─── PROVIDED DATA ───
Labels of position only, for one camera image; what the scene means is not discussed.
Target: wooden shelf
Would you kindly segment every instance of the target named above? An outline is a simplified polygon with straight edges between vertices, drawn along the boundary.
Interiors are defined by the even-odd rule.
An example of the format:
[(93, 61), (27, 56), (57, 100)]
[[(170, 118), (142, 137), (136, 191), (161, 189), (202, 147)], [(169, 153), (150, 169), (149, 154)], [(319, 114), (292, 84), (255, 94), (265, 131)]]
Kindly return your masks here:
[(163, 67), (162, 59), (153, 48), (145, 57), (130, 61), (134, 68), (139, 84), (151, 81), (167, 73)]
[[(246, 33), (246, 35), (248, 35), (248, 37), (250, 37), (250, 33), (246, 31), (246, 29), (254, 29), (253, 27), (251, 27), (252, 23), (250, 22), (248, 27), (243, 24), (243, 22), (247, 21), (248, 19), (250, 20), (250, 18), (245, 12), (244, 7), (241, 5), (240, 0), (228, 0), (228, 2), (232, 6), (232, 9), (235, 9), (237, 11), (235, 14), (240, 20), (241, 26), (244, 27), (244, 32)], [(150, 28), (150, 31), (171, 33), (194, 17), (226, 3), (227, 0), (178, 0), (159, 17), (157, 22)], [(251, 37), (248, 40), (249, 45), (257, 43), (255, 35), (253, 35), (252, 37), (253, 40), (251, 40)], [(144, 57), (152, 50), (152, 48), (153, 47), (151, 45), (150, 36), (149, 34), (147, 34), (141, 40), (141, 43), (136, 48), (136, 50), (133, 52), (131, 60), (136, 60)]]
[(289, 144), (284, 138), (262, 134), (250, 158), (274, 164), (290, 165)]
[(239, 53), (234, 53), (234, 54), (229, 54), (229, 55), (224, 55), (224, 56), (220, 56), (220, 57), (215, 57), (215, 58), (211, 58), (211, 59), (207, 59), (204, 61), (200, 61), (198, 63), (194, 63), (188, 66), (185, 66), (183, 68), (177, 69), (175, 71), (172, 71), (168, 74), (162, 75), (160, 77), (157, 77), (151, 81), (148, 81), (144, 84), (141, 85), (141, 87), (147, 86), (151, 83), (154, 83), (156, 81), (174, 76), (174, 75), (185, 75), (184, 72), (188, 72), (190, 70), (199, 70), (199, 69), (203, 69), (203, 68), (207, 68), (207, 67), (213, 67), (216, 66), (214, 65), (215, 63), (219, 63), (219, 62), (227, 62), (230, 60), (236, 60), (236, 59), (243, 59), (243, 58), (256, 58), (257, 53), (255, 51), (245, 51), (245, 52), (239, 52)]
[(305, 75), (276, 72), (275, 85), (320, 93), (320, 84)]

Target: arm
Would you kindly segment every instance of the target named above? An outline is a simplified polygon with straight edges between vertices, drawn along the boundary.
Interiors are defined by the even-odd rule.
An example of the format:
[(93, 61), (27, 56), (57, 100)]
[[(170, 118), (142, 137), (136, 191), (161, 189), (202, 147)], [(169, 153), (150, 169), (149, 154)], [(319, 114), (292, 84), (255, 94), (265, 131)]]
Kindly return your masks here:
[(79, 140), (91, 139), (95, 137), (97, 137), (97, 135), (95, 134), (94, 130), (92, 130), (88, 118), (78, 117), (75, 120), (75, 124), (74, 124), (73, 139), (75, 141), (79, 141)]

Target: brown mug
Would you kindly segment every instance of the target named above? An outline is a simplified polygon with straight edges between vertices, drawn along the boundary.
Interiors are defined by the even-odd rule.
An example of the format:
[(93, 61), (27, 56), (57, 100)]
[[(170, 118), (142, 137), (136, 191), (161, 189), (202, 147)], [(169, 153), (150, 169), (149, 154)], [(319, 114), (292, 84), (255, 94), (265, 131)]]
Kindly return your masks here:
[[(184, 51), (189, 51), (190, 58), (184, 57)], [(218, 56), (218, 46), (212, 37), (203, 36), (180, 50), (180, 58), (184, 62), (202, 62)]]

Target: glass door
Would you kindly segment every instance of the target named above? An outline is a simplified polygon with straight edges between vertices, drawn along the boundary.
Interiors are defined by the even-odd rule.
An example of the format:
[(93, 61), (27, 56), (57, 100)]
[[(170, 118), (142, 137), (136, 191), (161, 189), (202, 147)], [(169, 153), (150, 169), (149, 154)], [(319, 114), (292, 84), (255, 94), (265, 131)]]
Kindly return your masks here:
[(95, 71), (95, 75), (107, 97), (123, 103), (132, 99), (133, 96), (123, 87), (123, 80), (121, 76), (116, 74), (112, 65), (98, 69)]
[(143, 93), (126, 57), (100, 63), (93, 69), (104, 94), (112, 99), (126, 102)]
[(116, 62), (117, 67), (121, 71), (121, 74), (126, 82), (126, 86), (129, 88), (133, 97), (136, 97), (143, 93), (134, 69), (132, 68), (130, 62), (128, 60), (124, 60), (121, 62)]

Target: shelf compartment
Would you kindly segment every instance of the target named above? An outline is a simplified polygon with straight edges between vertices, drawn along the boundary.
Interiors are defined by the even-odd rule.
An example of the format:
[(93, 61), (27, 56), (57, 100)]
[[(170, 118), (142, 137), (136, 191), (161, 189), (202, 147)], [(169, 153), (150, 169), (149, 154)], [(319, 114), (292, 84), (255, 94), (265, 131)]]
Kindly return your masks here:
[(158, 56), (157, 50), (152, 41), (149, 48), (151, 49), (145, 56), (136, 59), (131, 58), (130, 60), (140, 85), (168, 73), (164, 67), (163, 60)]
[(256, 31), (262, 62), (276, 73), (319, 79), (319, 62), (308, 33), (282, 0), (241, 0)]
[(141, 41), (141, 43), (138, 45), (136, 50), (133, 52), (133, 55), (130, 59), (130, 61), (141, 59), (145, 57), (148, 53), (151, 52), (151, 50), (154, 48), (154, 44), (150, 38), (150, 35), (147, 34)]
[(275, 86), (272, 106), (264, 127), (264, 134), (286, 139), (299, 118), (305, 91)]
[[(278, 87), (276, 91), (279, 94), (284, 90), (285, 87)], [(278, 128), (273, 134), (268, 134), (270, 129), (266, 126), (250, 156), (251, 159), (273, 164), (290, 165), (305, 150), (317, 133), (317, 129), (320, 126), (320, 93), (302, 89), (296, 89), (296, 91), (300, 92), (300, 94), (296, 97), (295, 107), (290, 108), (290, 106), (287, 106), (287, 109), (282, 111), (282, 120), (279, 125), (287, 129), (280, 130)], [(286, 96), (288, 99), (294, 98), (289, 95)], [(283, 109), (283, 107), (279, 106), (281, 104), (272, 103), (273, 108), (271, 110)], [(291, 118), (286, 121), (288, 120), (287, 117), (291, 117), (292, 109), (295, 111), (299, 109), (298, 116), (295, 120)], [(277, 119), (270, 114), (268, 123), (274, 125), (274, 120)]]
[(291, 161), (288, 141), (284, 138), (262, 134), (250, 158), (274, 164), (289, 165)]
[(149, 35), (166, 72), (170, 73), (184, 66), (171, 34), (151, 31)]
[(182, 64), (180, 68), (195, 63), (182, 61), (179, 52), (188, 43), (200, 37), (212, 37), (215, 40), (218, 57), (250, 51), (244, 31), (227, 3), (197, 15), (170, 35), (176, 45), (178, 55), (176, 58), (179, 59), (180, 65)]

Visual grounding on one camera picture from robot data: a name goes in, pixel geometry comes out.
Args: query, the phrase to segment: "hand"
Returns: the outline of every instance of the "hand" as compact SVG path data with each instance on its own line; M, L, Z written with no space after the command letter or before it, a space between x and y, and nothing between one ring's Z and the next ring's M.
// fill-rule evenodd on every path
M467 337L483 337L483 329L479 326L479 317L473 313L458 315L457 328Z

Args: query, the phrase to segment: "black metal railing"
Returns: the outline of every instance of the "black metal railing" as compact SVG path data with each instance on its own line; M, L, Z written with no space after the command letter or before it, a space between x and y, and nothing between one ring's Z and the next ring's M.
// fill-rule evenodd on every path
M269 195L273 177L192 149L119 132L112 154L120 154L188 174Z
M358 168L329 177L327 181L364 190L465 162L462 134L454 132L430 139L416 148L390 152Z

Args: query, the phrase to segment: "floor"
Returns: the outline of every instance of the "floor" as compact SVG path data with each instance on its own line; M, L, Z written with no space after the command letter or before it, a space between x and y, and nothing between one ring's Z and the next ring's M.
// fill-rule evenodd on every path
───
WHAT YOU SHOULD DO | Pull every line containing "Returns" out of the material and copy it.

OUTPUT |
Returns: the outline of every instance of the "hand" as compact SVG path data with each instance on its own line; M, L, Z written with no space after the command letter or before it, a space between x and y, and nothing between one ring's Z and the next ring's M.
Returns: the outline of every instance of the "black metal railing" as compact SVG path data with each instance on its own line; M, L, Z written with no space after the command letter or before it, a space between x and y, and nothing between one ring's Z and the next ring's M.
Returns: the outline of every instance of the "floor" as compact SVG path data with each instance on its own line; M, L, Z written with no space after the command letter or before it, a space between x and y, and nothing between one ring's Z and the next ring's M.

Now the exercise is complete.